WHAT TO WORK ON:
Return, word for word, the line containing "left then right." and every line after it through the last line of the records below.

Dataset items
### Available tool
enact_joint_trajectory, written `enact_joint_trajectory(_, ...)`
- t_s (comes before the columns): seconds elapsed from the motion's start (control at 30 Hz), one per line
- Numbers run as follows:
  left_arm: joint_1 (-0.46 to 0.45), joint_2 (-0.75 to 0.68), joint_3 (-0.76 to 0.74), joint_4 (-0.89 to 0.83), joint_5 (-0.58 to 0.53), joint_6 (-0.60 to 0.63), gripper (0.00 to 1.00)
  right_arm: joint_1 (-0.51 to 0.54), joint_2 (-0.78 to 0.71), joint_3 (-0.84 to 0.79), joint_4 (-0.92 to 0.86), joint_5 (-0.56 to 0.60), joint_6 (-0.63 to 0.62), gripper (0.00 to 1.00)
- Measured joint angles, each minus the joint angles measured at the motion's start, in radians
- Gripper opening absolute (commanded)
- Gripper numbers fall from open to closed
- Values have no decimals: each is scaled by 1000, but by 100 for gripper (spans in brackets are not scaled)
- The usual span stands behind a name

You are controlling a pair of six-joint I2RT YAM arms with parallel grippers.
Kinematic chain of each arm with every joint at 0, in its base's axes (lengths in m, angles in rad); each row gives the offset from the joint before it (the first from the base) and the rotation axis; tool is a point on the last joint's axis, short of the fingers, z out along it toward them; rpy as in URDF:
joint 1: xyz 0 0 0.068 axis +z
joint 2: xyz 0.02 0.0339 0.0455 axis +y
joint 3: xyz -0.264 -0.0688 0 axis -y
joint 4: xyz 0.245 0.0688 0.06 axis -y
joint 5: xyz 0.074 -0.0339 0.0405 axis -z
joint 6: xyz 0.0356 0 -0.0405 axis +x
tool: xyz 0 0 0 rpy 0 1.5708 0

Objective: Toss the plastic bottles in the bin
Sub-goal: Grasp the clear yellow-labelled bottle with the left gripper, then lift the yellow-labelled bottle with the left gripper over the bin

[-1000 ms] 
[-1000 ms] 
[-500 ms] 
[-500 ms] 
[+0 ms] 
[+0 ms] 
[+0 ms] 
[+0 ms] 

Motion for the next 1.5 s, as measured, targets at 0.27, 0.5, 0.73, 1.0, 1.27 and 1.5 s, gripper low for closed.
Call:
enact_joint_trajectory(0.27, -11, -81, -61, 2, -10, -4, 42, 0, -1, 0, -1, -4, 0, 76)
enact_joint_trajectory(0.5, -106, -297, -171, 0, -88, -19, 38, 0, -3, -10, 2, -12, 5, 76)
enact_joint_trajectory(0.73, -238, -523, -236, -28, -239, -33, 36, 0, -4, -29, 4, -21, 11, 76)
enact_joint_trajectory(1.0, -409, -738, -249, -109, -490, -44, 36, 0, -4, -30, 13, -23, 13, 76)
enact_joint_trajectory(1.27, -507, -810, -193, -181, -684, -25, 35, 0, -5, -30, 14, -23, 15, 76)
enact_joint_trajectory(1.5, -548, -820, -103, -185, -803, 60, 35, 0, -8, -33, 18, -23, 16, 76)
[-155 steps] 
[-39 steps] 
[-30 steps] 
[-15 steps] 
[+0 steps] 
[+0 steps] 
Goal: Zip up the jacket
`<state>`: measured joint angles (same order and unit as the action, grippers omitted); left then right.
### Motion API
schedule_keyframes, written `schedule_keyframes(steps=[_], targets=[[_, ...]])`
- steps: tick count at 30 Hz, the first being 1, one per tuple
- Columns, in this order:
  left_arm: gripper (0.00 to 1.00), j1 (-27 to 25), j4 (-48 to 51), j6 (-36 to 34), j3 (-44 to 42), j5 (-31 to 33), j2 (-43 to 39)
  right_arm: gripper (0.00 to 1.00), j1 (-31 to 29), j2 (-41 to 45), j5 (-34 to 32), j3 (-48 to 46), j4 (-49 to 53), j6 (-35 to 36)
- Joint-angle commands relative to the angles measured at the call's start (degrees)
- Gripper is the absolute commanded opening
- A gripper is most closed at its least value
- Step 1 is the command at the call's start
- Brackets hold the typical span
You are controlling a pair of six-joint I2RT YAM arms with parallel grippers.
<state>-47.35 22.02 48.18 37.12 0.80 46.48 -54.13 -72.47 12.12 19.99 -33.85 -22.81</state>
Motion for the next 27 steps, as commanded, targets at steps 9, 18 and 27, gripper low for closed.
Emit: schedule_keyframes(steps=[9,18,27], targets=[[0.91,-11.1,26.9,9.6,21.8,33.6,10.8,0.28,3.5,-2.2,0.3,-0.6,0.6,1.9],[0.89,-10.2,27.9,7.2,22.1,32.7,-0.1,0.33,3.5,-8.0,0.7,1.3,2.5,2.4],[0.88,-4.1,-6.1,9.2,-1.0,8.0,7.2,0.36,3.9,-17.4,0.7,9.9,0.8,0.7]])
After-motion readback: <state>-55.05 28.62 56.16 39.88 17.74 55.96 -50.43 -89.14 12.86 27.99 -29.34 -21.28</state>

OUTPUT BELOW:
`<state>`: measured joint angles (same order and unit as the action, grippers omitted); left then right.
### Motion API
schedule_keyframes, written `schedule_keyframes(steps=[_], targets=[[_, ...]])`
- steps: tick count at 30 Hz, the first being 1, one per tuple
- Columns, in this order:
  left_arm: gripper (0.00 to 1.00), j1 (-27 to 25), j4 (-48 to 51), j6 (-36 to 34), j3 (-44 to 42), j5 (-31 to 33), j2 (-43 to 39)
  right_arm: gripper (0.00 to 1.00), j1 (-31 to 29), j2 (-41 to 45), j5 (-34 to 32), j3 (-48 to 46), j4 (-49 to 53), j6 (-35 to 36)
- Joint-angle commands relative to the angles measured at the call's start (degrees)
- Gripper is the absolute commanded opening
- A gripper is most closed at its least value
- Step 1 is the command at the call's start
- Brackets hold the typical span
You are controlling a pair of six-joint I2RT YAM arms with parallel grippers.
<state>-47.35 22.02 48.18 37.12 0.80 46.48 -54.13 -72.47 12.12 19.99 -33.85 -22.81</state>
Motion for the next 27 steps, as commanded, targets at steps 9, 18 and 27, gripper low for closed.
Emit: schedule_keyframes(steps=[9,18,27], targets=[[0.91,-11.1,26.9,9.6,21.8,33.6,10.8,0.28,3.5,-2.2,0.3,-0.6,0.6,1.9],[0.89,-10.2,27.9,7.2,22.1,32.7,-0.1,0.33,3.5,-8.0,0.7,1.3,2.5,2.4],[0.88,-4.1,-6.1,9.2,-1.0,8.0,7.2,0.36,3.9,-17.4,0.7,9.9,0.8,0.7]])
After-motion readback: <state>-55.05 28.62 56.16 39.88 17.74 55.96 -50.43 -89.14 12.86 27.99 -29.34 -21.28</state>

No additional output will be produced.